• [WHAT IS EXPECTED]
Please repeat the entire listing verbatim and keep the pictures out.

• [INFORMATION SUPPLIED]

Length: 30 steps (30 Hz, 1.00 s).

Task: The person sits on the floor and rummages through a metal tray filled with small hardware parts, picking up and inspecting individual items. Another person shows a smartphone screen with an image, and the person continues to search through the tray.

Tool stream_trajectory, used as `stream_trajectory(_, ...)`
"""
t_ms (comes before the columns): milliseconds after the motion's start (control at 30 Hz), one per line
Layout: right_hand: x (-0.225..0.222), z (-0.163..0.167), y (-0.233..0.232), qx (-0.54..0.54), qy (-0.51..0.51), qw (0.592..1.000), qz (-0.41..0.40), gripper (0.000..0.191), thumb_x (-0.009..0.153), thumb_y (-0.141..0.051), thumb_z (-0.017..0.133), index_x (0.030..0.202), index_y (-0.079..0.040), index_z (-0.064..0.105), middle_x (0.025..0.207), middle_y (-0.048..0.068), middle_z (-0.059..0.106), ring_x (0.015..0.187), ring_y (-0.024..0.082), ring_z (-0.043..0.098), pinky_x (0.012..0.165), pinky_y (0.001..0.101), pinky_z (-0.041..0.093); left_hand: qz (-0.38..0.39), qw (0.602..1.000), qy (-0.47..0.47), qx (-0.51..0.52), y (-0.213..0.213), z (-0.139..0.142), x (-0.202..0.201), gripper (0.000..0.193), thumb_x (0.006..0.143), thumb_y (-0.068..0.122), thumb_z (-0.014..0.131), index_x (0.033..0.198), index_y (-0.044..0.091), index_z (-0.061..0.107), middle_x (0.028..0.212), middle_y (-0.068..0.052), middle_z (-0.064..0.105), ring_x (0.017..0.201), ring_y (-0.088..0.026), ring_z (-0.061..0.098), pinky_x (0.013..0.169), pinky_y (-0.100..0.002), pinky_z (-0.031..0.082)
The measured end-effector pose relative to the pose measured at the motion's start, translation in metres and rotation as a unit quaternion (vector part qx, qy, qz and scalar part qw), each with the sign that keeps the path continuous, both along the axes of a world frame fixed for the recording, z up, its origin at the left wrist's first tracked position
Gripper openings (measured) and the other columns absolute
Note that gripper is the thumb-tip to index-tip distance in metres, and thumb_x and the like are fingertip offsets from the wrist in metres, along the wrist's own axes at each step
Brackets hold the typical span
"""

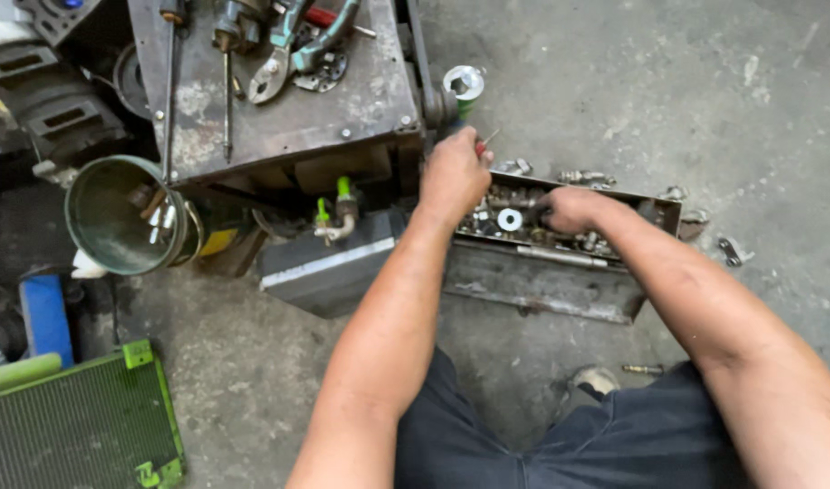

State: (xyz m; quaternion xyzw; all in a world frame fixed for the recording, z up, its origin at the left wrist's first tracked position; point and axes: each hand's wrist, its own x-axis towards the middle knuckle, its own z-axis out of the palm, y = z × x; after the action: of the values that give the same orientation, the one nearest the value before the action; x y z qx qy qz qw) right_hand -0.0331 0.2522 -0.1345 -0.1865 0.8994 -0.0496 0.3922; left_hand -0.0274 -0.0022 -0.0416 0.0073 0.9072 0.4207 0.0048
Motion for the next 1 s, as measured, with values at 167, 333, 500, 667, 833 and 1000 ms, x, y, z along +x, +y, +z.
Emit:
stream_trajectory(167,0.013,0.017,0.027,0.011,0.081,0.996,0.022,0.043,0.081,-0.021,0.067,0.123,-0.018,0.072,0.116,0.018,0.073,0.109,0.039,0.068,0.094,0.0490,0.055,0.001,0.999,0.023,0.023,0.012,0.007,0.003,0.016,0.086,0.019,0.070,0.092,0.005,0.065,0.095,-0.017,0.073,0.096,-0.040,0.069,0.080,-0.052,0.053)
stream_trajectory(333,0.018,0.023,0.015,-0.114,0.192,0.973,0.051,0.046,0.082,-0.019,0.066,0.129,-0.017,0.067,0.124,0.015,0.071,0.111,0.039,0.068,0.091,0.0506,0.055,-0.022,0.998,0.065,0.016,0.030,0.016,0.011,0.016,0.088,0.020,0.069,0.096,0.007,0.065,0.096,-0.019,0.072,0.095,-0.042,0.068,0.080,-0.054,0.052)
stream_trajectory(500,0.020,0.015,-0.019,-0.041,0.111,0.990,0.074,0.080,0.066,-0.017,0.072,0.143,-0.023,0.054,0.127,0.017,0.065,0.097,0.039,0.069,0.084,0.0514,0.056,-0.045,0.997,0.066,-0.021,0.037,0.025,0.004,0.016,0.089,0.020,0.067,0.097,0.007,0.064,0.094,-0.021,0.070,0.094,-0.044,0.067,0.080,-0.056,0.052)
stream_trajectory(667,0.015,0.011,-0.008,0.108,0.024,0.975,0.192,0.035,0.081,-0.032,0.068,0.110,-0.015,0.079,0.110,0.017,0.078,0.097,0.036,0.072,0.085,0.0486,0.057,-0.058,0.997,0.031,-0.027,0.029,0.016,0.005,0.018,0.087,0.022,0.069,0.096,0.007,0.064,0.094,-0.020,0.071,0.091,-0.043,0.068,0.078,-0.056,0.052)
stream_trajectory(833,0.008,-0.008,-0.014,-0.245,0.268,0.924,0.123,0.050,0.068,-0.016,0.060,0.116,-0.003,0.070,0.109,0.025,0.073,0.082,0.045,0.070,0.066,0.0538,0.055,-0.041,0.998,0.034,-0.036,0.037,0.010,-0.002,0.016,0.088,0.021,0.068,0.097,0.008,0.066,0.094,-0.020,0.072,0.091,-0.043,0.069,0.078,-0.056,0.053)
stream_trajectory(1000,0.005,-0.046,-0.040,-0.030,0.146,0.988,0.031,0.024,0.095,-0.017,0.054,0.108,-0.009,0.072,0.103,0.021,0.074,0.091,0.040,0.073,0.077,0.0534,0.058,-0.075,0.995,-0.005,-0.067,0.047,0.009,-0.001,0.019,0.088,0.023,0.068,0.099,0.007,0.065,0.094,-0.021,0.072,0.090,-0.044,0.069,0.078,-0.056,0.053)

• [ANSWER BOX]
Length: 30 steps (30 Hz, 1.00 s).

Task: The person sits on the floor and rummages through a metal tray filled with small hardware parts, picking up and inspecting individual items. Another person shows a smartphone screen with an image, and the person continues to search through the tray.

Tool stream_trajectory, used as `stream_trajectory(_, ...)`
"""
t_ms (comes before the columns): milliseconds after the motion's start (control at 30 Hz), one per line
Layout: right_hand: x (-0.225..0.222), z (-0.163..0.167), y (-0.233..0.232), qx (-0.54..0.54), qy (-0.51..0.51), qw (0.592..1.000), qz (-0.41..0.40), gripper (0.000..0.191), thumb_x (-0.009..0.153), thumb_y (-0.141..0.051), thumb_z (-0.017..0.133), index_x (0.030..0.202), index_y (-0.079..0.040), index_z (-0.064..0.105), middle_x (0.025..0.207), middle_y (-0.048..0.068), middle_z (-0.059..0.106), ring_x (0.015..0.187), ring_y (-0.024..0.082), ring_z (-0.043..0.098), pinky_x (0.012..0.165), pinky_y (0.001..0.101), pinky_z (-0.041..0.093); left_hand: qz (-0.38..0.39), qw (0.602..1.000), qy (-0.47..0.47), qx (-0.51..0.52), y (-0.213..0.213), z (-0.139..0.142), x (-0.202..0.201), gripper (0.000..0.193), thumb_x (0.006..0.143), thumb_y (-0.068..0.122), thumb_z (-0.014..0.131), index_x (0.033..0.198), index_y (-0.044..0.091), index_z (-0.061..0.107), middle_x (0.028..0.212), middle_y (-0.068..0.052), middle_z (-0.064..0.105), ring_x (0.017..0.201), ring_y (-0.088..0.026), ring_z (-0.061..0.098), pinky_x (0.013..0.169), pinky_y (-0.100..0.002), pinky_z (-0.031..0.082)
The measured end-effector pose relative to the pose measured at the motion's start, translation in metres and rotation as a unit quaternion (vector part qx, qy, qz and scalar part qw), each with the sign that keeps the path continuous, both along the axes of a world frame fixed for the recording, z up, its origin at the left wrist's first tracked position
Gripper openings (measured) and the other columns absolute
Note that gripper is the thumb-tip to index-tip distance in metres, and thumb_x and the like are fingertip offsets from the wrist in metres, along the wrist's own axes at each step
Brackets hold the typical span
"""


State: (xyz m; quaternion xyzw; all in a world frame fixed for the recording, z up, its origin at the left wrist's first tracked position; point and axes: each hand's wrist, its own x-axis towards the middle knuckle, its own z-axis out of the palm, y = z × x; after the action: of the values that give the same orientation, the one nearest the value before the action; x y z qx qy qz qw) right_hand -0.0331 0.2522 -0.1345 -0.1865 0.8994 -0.0496 0.3922; left_hand -0.0274 -0.0022 -0.0416 0.0073 0.9072 0.4207 0.0048
Motion for the next 1 s, as measured, with values at 167, 333, 500, 667, 833 and 1000 ms, x, y, z along +x, +y, +z.
Emit:
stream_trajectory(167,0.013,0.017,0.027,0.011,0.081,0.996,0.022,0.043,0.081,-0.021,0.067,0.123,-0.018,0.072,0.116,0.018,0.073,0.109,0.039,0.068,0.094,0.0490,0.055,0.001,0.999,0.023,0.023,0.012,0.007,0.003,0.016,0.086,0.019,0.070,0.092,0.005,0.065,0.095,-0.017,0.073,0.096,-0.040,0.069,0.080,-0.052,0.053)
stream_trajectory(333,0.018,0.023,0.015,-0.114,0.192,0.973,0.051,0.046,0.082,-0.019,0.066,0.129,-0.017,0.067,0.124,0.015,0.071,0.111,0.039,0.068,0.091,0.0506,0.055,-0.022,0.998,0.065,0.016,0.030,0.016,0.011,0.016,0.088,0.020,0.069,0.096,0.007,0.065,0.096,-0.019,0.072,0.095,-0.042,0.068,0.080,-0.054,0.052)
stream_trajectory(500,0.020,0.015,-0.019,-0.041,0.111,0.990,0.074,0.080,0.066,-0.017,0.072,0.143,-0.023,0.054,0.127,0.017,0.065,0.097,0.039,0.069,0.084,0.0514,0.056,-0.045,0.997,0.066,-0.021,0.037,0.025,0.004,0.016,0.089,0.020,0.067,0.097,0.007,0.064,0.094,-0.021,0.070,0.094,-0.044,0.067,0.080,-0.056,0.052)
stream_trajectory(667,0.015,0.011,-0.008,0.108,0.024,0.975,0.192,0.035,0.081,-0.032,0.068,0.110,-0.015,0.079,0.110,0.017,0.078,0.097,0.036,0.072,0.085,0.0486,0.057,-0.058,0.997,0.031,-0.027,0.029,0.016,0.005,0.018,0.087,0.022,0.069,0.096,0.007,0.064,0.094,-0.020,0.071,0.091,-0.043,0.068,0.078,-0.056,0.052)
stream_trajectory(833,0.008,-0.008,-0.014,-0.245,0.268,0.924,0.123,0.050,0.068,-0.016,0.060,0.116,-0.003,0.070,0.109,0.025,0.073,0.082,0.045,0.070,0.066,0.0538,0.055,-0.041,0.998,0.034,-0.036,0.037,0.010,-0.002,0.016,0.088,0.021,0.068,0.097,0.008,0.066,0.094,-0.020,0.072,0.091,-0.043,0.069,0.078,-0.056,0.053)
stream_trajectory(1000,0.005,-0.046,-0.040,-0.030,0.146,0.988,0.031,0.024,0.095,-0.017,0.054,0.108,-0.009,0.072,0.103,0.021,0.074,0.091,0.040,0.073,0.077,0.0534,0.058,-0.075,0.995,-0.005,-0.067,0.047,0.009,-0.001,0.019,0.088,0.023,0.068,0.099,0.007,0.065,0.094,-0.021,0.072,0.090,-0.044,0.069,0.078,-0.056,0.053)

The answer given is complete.